Smartphone marketing is an artform. Most of us don't need devices that start at $1349 and go up to $2700, especially since smartphones a few years old are really good still.
That sacrilege apart, Apple this year went hard with the next-gen mobile network tech, 5G, as an upgradeand buy-new magnet for customers.
Other vendors such as Samsung have had 5G devices for a while now, and now we have Apple's take on 5G across four iPhone 12 models. Being first doesn't always mean being the best, and Apple's 5G implementation looks solid but ... I wouldn't buy a new iPhone 12 because of it.
I have a question in with Apple about whether or not the iPhone 12 supports the upcoming standalone mode (SA) for 5G.
This is a bit deep geek, but the complex first generation non-standalone (NSA) tech as deployed by Vodafone New Zealand uses 4G for signalling and calls, and turns on the new network that operates in higher frequency bands for very fast data transfers when in 5G coverage.
NSA was developed so that telcos could maximise existing 4G Long Term Evolution investment while having the 5G data overlay marketing carrot for their networks to wave around.
Commercial SA 5G service should start to pop up in networks around the world mid-2021.
For telco subscribers it brings that super-low latency as phones and cellular networks communicate with each other, which means improved responsiveness and even faster data speeds.
SA 5G promises lower costs for telcos, and the ability to run 5G in existing 4G frequency bands with Dynamic Spectrum Sharing (DSS). It's end-to-end 5G and is, if you get excited about these things, a singalong technology upgrade worth waiting for.
Future-proofing your pricey new phone with SA support would be nice in other words.
How often 5G will kick in on the new iPhone 12s remains to be seen as they feature a Smart Data mode that favours 4G to save battery.
It'll be interesting to see what type of modems Apple have used for 5G and 4G, as the new iPhones support an impressive range of frequency bands.
That's good for roaming overseas if Covid-19 ever allows it again, and to be able to easily switch between mobile providers (whom I hope get better with eSIM support so that you can have two telco accounts on one phone). But, the iPhone 12s support only two very high frequency millimetre wave bands, the n260 (39 gigaHertz) and n261 (26 gHz) for the United States. There's no sign of the 29 gHz N257 band that's earmarked for the Asia-Pacific region.
Spark and Vodafone talked mmWave for 5G in 2018, but have gone quiet about it since.
The reason mmWave is cool is that it can encode a huge amount of information for super high data speeds.
At the same time, mmWave requires lots of small base stations close to each other as it has very short range compared to 3.5 GHz 5G for example. Laws of physics and all that, but if you're in mmWave coverage you'll probably get the fibre-like gigabit-per-second speeds that 5G marketers go on about.
If and when mmWave and SA arrives in NZ with handsets that support the new standards of course.
The photography geek in me is more keen on the new three-camera system, especially in the iPhone 12 Pro Max which doesn't use extremely high-resolution sensors like Android vendors.

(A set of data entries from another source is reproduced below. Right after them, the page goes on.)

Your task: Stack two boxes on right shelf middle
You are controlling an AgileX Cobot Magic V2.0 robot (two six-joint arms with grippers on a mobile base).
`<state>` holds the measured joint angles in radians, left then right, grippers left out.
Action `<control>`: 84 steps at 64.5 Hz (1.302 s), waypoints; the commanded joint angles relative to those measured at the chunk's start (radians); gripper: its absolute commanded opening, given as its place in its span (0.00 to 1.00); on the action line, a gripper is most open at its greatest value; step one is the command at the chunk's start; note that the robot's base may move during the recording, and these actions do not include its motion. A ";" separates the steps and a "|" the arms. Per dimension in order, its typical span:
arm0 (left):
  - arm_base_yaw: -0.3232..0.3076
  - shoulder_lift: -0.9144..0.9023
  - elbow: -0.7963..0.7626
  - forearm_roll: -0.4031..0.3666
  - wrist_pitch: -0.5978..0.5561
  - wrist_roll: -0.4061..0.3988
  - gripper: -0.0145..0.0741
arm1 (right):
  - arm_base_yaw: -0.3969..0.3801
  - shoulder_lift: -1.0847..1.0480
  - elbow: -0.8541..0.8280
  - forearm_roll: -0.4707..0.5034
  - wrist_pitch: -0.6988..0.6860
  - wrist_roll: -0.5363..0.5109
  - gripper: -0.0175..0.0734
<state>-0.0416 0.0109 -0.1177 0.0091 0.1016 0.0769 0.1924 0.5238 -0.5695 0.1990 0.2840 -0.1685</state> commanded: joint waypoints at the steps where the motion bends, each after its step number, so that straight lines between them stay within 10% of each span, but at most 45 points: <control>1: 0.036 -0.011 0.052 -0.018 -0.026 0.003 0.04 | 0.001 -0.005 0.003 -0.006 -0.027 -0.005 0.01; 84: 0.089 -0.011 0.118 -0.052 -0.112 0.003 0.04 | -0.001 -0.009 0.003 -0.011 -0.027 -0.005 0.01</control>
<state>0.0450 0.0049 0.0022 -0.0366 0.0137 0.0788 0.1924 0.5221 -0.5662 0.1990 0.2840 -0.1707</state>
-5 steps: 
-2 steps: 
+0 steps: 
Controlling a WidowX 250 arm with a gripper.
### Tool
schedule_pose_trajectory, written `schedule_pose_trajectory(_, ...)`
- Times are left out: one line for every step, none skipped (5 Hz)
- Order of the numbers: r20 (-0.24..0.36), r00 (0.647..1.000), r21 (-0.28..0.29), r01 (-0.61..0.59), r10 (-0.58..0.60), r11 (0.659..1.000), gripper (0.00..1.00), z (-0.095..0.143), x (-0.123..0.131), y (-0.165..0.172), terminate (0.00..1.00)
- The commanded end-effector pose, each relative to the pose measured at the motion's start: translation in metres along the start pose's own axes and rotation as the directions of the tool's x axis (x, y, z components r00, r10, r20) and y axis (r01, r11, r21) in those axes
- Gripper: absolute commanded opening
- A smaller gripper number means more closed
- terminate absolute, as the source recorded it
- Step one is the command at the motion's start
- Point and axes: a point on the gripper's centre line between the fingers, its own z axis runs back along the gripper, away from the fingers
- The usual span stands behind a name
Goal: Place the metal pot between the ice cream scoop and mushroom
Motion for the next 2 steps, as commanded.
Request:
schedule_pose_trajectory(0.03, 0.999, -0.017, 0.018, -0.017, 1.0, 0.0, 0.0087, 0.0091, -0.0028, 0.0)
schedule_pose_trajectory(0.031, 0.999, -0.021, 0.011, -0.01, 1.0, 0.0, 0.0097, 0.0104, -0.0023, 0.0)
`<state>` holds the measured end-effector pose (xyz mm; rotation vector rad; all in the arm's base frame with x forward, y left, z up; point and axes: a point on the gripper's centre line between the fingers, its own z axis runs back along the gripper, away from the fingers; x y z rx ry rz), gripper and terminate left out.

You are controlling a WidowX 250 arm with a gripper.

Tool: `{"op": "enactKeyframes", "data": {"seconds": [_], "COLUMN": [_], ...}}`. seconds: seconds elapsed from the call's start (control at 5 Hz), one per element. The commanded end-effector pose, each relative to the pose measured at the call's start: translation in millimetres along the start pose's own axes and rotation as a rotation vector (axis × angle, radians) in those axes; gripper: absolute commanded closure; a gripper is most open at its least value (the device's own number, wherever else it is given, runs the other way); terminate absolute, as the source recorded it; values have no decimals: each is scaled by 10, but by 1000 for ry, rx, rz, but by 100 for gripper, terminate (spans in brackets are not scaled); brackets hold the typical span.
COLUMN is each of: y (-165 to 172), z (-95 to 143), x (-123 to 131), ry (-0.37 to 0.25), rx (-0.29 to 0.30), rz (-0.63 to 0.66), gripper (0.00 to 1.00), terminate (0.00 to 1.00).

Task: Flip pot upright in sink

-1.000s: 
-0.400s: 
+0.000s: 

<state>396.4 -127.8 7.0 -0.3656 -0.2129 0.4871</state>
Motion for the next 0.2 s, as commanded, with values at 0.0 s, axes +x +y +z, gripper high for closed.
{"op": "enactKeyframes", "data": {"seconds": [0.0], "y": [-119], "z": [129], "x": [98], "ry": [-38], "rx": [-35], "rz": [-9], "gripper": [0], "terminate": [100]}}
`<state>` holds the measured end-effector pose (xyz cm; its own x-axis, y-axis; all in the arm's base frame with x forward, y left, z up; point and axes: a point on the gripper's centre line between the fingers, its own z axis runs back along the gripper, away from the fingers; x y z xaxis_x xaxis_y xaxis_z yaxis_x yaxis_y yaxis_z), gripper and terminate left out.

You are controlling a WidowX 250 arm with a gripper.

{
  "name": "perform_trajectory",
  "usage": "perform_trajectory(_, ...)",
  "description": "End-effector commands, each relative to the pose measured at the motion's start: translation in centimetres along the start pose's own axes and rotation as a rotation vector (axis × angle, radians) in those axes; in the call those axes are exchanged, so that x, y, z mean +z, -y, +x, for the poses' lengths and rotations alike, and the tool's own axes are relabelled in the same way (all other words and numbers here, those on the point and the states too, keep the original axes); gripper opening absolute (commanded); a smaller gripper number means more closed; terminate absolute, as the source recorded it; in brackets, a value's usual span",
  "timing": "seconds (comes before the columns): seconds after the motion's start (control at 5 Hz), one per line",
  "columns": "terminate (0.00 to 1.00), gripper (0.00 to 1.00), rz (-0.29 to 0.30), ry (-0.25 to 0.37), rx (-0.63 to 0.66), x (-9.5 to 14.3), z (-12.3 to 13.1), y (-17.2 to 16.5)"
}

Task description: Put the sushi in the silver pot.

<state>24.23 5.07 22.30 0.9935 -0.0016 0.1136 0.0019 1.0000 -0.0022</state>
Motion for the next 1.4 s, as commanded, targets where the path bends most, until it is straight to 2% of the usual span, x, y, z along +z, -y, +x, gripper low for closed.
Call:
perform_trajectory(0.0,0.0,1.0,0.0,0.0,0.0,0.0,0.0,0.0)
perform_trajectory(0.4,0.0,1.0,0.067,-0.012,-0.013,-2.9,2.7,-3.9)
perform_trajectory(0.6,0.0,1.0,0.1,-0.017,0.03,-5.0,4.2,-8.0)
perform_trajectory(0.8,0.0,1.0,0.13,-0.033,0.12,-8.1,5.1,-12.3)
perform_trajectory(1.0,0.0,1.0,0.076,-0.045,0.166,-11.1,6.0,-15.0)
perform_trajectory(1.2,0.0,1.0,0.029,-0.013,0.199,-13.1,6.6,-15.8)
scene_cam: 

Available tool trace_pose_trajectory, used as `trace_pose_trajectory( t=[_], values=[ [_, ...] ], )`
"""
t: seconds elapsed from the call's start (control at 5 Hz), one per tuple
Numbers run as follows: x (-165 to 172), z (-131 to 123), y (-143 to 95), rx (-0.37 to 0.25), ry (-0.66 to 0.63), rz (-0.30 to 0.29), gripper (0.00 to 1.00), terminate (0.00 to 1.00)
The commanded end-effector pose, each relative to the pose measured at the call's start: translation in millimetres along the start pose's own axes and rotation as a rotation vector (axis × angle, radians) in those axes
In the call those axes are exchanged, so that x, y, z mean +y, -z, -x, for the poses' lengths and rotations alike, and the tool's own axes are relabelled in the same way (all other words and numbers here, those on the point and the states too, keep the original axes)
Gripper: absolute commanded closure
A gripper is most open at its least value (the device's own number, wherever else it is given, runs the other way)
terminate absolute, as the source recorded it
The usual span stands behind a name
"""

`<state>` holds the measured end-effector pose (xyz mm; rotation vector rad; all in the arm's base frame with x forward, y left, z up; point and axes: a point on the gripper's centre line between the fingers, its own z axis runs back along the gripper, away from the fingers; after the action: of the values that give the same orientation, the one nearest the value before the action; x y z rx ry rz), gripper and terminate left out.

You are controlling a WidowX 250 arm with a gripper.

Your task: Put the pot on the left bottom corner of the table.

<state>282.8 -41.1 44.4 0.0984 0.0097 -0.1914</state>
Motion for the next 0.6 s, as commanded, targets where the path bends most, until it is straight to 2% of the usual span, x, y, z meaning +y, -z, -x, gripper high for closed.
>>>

No 108 megapixels for the iPhone 12, not even 48 Mpixel sensors, just 12 Mpixel with big photo-diodes for better low-light performance and a stabilised sensor, and 5 times optical zoom for the top-end Max model, new recording modes for video and stills, and more.
There's a light detecting and ranging (LiDAR) sensor that bounces laser beams off objects for depth and distance measurements so you get night-time portrait mode with blurred backgrounds.
It'll be interesting to see how the iPhone 12 camera system compares to others using extremely high-res sensors with "pixel binning" algorithms, as it's a different tack to what Android device makers have taken.
I'd be happy with an iPhone 11 ½ Pro Max with the new camera system and the A14 Bionic chipset, and without 5G, only (the still very good) 4G support to save money. Oh well.
This is why I'll never get a job as a smartphone marketer.